■ **PROBLEM DETAILS**: Every single entry that follows must be copied exactly.

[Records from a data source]
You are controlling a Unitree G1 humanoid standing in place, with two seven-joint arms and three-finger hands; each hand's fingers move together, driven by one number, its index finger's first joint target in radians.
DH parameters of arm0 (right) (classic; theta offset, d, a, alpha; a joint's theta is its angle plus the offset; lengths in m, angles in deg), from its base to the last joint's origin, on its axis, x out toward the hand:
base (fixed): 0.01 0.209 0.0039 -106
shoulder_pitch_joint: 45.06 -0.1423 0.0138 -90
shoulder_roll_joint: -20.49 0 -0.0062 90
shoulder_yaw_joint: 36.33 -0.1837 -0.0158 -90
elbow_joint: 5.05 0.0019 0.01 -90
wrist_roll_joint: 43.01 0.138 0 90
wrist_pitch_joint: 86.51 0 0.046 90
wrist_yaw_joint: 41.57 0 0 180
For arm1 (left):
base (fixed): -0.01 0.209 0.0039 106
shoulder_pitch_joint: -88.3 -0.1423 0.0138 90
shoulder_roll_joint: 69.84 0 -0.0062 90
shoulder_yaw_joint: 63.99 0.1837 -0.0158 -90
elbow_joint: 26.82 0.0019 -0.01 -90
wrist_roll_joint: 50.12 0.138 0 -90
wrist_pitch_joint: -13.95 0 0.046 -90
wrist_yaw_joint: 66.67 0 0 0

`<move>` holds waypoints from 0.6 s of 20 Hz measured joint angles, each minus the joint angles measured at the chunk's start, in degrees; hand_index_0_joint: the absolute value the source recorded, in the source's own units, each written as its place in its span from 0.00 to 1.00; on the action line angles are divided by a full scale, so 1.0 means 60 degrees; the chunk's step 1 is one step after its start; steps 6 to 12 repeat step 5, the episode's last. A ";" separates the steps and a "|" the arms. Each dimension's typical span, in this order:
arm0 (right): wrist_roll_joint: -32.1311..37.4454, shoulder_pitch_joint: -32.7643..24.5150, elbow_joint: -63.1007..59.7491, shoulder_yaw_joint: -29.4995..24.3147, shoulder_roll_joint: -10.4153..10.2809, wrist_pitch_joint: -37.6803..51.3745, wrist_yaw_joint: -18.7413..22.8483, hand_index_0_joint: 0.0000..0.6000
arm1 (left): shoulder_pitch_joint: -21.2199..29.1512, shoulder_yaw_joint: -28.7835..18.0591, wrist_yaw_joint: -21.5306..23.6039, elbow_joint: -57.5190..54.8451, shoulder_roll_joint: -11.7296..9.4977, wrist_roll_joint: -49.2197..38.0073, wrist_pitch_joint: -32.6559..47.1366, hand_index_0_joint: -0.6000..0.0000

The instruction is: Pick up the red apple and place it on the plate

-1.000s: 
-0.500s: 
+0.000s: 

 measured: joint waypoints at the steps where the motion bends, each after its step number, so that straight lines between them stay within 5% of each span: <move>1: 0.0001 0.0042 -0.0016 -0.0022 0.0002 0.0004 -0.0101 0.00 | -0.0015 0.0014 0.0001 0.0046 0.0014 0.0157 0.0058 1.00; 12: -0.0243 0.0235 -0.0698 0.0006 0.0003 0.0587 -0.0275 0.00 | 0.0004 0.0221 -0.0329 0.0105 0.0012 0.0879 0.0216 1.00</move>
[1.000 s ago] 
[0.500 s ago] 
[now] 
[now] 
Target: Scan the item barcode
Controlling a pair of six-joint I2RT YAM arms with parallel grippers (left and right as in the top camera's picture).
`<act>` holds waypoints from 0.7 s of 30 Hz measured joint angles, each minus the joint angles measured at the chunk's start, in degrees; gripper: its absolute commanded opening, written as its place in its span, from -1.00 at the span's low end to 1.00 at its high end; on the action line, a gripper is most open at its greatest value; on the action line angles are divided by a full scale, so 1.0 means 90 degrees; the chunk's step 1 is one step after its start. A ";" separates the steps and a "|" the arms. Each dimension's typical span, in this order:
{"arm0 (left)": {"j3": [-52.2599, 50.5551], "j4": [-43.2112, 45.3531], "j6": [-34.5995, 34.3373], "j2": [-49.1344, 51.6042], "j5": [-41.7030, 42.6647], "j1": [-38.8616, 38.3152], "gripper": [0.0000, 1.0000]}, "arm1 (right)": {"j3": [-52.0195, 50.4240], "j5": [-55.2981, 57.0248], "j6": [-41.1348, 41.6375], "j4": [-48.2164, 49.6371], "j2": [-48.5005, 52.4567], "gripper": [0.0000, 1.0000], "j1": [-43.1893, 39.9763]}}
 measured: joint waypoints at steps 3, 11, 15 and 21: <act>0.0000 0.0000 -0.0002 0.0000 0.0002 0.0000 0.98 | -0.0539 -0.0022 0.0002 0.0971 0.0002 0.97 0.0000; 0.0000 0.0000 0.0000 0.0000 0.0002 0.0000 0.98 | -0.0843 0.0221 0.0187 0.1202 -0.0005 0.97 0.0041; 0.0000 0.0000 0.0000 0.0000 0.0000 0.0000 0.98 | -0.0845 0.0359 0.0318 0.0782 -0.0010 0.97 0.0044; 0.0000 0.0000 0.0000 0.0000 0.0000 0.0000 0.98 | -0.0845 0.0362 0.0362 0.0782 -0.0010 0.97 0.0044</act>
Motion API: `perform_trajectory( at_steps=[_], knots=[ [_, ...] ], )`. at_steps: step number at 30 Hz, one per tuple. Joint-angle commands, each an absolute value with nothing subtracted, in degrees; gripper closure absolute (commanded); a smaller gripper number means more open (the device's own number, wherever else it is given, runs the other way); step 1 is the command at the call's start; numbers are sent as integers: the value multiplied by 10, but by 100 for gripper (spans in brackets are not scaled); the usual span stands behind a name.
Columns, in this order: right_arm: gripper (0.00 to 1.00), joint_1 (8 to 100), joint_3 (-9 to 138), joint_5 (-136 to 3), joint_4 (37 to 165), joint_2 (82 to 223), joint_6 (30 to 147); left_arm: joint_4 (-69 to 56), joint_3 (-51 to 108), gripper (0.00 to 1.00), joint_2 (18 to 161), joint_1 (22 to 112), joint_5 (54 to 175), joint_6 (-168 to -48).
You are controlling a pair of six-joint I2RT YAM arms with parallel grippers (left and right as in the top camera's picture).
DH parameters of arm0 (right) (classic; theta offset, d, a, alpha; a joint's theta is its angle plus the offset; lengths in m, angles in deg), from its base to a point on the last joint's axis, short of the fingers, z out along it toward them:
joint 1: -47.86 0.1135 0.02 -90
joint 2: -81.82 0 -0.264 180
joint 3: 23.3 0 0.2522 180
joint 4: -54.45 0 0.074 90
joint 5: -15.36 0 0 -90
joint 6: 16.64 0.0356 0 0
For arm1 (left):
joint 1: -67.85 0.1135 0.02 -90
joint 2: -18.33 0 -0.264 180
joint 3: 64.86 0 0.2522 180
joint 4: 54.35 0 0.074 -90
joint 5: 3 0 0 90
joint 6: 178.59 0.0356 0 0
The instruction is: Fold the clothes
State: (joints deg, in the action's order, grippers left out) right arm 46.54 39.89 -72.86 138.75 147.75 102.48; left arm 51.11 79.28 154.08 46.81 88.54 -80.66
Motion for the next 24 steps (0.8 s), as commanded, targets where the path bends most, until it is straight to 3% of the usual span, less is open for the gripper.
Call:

■ **TASK SOLUTION**:
You are controlling a Unitree G1 humanoid standing in place, with two seven-joint arms and three-finger hands; each hand's fingers move together, driven by one number, its index finger's first joint target in radians.
DH parameters of arm0 (right) (classic; theta offset, d, a, alpha; a joint's theta is its angle plus the offset; lengths in m, angles in deg), from its base to the last joint's origin, on its axis, x out toward the hand:
base (fixed): 0.01 0.209 0.0039 -106
shoulder_pitch_joint: 45.06 -0.1423 0.0138 -90
shoulder_roll_joint: -20.49 0 -0.0062 90
shoulder_yaw_joint: 36.33 -0.1837 -0.0158 -90
elbow_joint: 5.05 0.0019 0.01 -90
wrist_roll_joint: 43.01 0.138 0 90
wrist_pitch_joint: 86.51 0 0.046 90
wrist_yaw_joint: 41.57 0 0 180
For arm1 (left):
base (fixed): -0.01 0.209 0.0039 106
shoulder_pitch_joint: -88.3 -0.1423 0.0138 90
shoulder_roll_joint: 69.84 0 -0.0062 90
shoulder_yaw_joint: 63.99 0.1837 -0.0158 -90
elbow_joint: 26.82 0.0019 -0.01 -90
wrist_roll_joint: 50.12 0.138 0 -90
wrist_pitch_joint: -13.95 0 0.046 -90
wrist_yaw_joint: 66.67 0 0 0

`<move>` holds waypoints from 0.6 s of 20 Hz measured joint angles, each minus the joint angles measured at the chunk's start, in degrees; hand_index_0_joint: the absolute value the source recorded, in the source's own units, each written as its place in its span from 0.00 to 1.00; on the action line angles are divided by a full scale, so 1.0 means 60 degrees; the chunk's step 1 is one step after its start; steps 6 to 12 repeat step 5, the episode's last. A ";" separates the steps and a "|" the arms. Each dimension's typical span, in this order:
arm0 (right): wrist_roll_joint: -32.1311..37.4454, shoulder_pitch_joint: -32.7643..24.5150, elbow_joint: -63.1007..59.7491, shoulder_yaw_joint: -29.4995..24.3147, shoulder_roll_joint: -10.4153..10.2809, wrist_pitch_joint: -37.6803..51.3745, wrist_yaw_joint: -18.7413..22.8483, hand_index_0_joint: 0.0000..0.6000
arm1 (left): shoulder_pitch_joint: -21.2199..29.1512, shoulder_yaw_joint: -28.7835..18.0591, wrist_yaw_joint: -21.5306..23.6039, elbow_joint: -57.5190..54.8451, shoulder_roll_joint: -11.7296..9.4977, wrist_roll_joint: -49.2197..38.0073, wrist_pitch_joint: -32.6559..47.1366, hand_index_0_joint: -0.6000..0.0000

The instruction is: Pick up the red apple and place it on the plate

-1.000s: 
-0.500s: 
+0.000s: 

 measured: joint waypoints at the steps where the motion bends, each after its step number, so that straight lines between them stay within 5% of each span: <move>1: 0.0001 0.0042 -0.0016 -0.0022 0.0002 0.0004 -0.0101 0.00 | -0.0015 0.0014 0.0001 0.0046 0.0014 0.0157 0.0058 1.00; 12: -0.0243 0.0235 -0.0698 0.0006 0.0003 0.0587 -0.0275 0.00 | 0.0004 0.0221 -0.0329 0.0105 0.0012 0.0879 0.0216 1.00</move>
[1.000 s ago] 
[0.500 s ago] 
[now] 
[now] 
Target: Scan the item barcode
Controlling a pair of six-joint I2RT YAM arms with parallel grippers (left and right as in the top camera's picture).
`<act>` holds waypoints from 0.7 s of 30 Hz measured joint angles, each minus the joint angles measured at the chunk's start, in degrees; gripper: its absolute commanded opening, written as its place in its span, from -1.00 at the span's low end to 1.00 at its high end; on the action line, a gripper is most open at its greatest value; on the action line angles are divided by a full scale, so 1.0 means 90 degrees; the chunk's step 1 is one step after its start. A ";" separates the steps and a "|" the arms. Each dimension's typical span, in this order:
{"arm0 (left)": {"j3": [-52.2599, 50.5551], "j4": [-43.2112, 45.3531], "j6": [-34.5995, 34.3373], "j2": [-49.1344, 51.6042], "j5": [-41.7030, 42.6647], "j1": [-38.8616, 38.3152], "gripper": [0.0000, 1.0000]}, "arm1 (right)": {"j3": [-52.0195, 50.4240], "j5": [-55.2981, 57.0248], "j6": [-41.1348, 41.6375], "j4": [-48.2164, 49.6371], "j2": [-48.5005, 52.4567], "gripper": [0.0000, 1.0000], "j1": [-43.1893, 39.9763]}}
 measured: joint waypoints at steps 3, 11, 15 and 21: <act>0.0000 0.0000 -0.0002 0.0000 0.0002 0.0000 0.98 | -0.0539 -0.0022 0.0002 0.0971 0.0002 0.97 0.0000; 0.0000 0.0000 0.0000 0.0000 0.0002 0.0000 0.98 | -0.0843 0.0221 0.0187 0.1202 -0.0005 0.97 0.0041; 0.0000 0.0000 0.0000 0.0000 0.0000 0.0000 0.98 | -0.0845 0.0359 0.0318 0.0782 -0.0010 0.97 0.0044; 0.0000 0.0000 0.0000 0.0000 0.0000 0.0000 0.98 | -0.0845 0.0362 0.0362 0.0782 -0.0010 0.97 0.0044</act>
Motion API: `perform_trajectory( at_steps=[_], knots=[ [_, ...] ], )`. at_steps: step number at 30 Hz, one per tuple. Joint-angle commands, each an absolute value with nothing subtracted, in degrees; gripper closure absolute (commanded); a smaller gripper number means more open (the device's own number, wherever else it is given, runs the other way); step 1 is the command at the call's start; numbers are sent as integers: the value multiplied by 10, but by 100 for gripper (spans in brackets are not scaled); the usual span stands behind a name.
Columns, in this order: right_arm: gripper (0.00 to 1.00), joint_1 (8 to 100), joint_3 (-9 to 138), joint_5 (-136 to 3), joint_4 (37 to 165), joint_2 (82 to 223), joint_6 (30 to 147); left_arm: joint_4 (-69 to 56), joint_3 (-51 to 108), gripper (0.00 to 1.00), joint_2 (18 to 161), joint_1 (22 to 112), joint_5 (54 to 175), joint_6 (-168 to -48).
You are controlling a pair of six-joint I2RT YAM arms with parallel grippers (left and right as in the top camera's picture).
DH parameters of arm0 (right) (classic; theta offset, d, a, alpha; a joint's theta is its angle plus the offset; lengths in m, angles in deg), from its base to a point on the last joint's axis, short of the fingers, z out along it toward them:
joint 1: -47.86 0.1135 0.02 -90
joint 2: -81.82 0 -0.264 180
joint 3: 23.3 0 0.2522 180
joint 4: -54.45 0 0.074 90
joint 5: -15.36 0 0 -90
joint 6: 16.64 0.0356 0 0
For arm1 (left):
joint 1: -67.85 0.1135 0.02 -90
joint 2: -18.33 0 -0.264 180
joint 3: 64.86 0 0.2522 180
joint 4: 54.35 0 0.074 -90
joint 5: 3 0 0 90
joint 6: 178.59 0.0356 0 0
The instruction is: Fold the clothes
State: (joints deg, in the action's order, grippers left out) right arm 46.54 39.89 -72.86 138.75 147.75 102.48; left arm 51.11 79.28 154.08 46.81 88.54 -80.66
Motion for the next 24 steps (0.8 s), as commanded, targets where the path bends most, until it is straight to 3% of the usual span, less is open for the gripper.
Call:

The output above is complete as it stands.